#### [Task requirements]
Would you reproduce the whole listing exactly, minus its images?

#### [Data extract]
- Opening Delimiter -

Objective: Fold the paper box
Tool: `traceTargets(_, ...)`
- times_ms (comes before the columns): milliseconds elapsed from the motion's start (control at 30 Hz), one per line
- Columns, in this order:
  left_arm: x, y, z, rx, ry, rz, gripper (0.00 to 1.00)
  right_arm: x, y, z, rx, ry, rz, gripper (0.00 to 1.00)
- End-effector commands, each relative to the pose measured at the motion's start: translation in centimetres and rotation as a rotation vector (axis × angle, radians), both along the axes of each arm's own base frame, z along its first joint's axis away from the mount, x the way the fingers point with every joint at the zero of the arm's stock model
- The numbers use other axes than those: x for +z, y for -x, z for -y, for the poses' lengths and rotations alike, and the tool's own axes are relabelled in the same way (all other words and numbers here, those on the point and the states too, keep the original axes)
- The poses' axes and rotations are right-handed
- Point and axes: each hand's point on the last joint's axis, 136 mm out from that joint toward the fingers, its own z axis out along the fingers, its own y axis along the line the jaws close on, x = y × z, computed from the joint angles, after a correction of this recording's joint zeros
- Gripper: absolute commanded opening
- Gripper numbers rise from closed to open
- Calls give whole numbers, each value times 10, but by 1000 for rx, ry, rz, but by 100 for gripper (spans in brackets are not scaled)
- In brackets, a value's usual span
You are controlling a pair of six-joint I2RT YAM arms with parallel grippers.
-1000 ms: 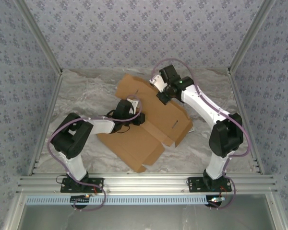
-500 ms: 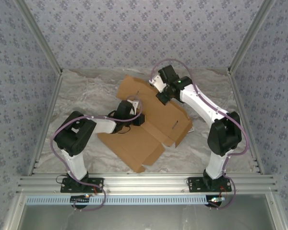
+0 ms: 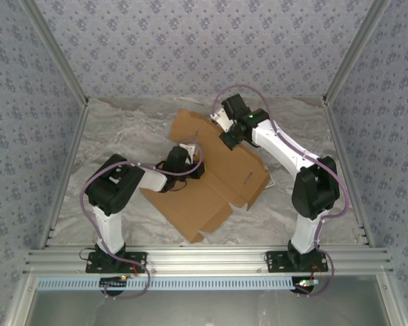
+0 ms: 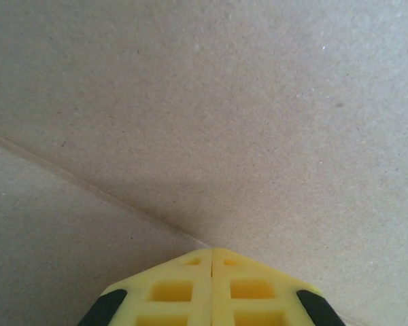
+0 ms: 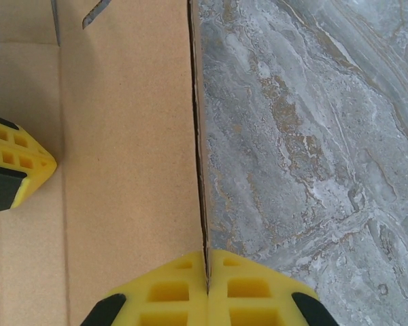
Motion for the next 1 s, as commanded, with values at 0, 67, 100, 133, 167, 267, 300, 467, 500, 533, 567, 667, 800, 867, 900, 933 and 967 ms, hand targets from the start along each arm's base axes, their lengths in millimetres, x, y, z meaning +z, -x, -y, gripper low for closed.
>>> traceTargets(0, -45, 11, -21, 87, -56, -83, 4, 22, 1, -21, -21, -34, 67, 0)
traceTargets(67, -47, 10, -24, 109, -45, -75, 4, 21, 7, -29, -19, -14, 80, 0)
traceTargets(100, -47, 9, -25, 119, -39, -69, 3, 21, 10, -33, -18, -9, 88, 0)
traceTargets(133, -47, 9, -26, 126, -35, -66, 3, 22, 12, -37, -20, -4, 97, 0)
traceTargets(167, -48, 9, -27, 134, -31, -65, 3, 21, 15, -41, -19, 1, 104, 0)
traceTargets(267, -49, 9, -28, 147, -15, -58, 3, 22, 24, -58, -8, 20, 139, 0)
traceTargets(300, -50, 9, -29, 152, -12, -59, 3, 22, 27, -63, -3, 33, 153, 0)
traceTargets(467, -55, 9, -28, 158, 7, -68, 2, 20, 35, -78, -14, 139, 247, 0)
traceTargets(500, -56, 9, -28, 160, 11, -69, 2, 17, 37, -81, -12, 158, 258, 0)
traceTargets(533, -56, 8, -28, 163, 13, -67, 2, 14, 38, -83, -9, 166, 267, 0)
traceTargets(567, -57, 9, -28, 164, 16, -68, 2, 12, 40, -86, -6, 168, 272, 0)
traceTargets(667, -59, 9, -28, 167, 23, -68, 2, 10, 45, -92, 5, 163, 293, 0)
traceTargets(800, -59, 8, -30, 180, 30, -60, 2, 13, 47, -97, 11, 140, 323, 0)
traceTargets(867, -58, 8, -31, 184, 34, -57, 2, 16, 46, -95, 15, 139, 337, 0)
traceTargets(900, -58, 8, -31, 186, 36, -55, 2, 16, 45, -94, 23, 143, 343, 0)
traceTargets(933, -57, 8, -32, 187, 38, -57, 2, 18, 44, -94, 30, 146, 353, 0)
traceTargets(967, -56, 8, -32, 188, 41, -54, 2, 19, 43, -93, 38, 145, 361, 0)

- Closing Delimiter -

#### [Written solution]
Objective: Fold the paper box
Tool: `traceTargets(_, ...)`
- times_ms (comes before the columns): milliseconds elapsed from the motion's start (control at 30 Hz), one per line
- Columns, in this order:
  left_arm: x, y, z, rx, ry, rz, gripper (0.00 to 1.00)
  right_arm: x, y, z, rx, ry, rz, gripper (0.00 to 1.00)
- End-effector commands, each relative to the pose measured at the motion's start: translation in centimetres and rotation as a rotation vector (axis × angle, radians), both along the axes of each arm's own base frame, z along its first joint's axis away from the mount, x the way the fingers point with every joint at the zero of the arm's stock model
- The numbers use other axes than those: x for +z, y for -x, z for -y, for the poses' lengths and rotations alike, and the tool's own axes are relabelled in the same way (all other words and numbers here, those on the point and the states too, keep the original axes)
- The poses' axes and rotations are right-handed
- Point and axes: each hand's point on the last joint's axis, 136 mm out from that joint toward the fingers, its own z axis out along the fingers, its own y axis along the line the jaws close on, x = y × z, computed from the joint angles, after a correction of this recording's joint zeros
- Gripper: absolute commanded opening
- Gripper numbers rise from closed to open
- Calls give whole numbers, each value times 10, but by 1000 for rx, ry, rz, but by 100 for gripper (spans in brackets are not scaled)
- In brackets, a value's usual span
You are controlling a pair of six-joint I2RT YAM arms with parallel grippers.
-1000 ms: 
-500 ms: 
+0 ms: 
+0 ms: 
+0 ms: 
Motion for the next 1 s, as commanded, with values at 0, 67, 100, 133, 167, 267, 300, 467, 500, 533, 567, 667, 800, 867, 900, 933 and 967 ms, hand targets from the start along each arm's base axes, their lengths in millimetres, x, y, z meaning +z, -x, -y, gripper low for closed.
>>> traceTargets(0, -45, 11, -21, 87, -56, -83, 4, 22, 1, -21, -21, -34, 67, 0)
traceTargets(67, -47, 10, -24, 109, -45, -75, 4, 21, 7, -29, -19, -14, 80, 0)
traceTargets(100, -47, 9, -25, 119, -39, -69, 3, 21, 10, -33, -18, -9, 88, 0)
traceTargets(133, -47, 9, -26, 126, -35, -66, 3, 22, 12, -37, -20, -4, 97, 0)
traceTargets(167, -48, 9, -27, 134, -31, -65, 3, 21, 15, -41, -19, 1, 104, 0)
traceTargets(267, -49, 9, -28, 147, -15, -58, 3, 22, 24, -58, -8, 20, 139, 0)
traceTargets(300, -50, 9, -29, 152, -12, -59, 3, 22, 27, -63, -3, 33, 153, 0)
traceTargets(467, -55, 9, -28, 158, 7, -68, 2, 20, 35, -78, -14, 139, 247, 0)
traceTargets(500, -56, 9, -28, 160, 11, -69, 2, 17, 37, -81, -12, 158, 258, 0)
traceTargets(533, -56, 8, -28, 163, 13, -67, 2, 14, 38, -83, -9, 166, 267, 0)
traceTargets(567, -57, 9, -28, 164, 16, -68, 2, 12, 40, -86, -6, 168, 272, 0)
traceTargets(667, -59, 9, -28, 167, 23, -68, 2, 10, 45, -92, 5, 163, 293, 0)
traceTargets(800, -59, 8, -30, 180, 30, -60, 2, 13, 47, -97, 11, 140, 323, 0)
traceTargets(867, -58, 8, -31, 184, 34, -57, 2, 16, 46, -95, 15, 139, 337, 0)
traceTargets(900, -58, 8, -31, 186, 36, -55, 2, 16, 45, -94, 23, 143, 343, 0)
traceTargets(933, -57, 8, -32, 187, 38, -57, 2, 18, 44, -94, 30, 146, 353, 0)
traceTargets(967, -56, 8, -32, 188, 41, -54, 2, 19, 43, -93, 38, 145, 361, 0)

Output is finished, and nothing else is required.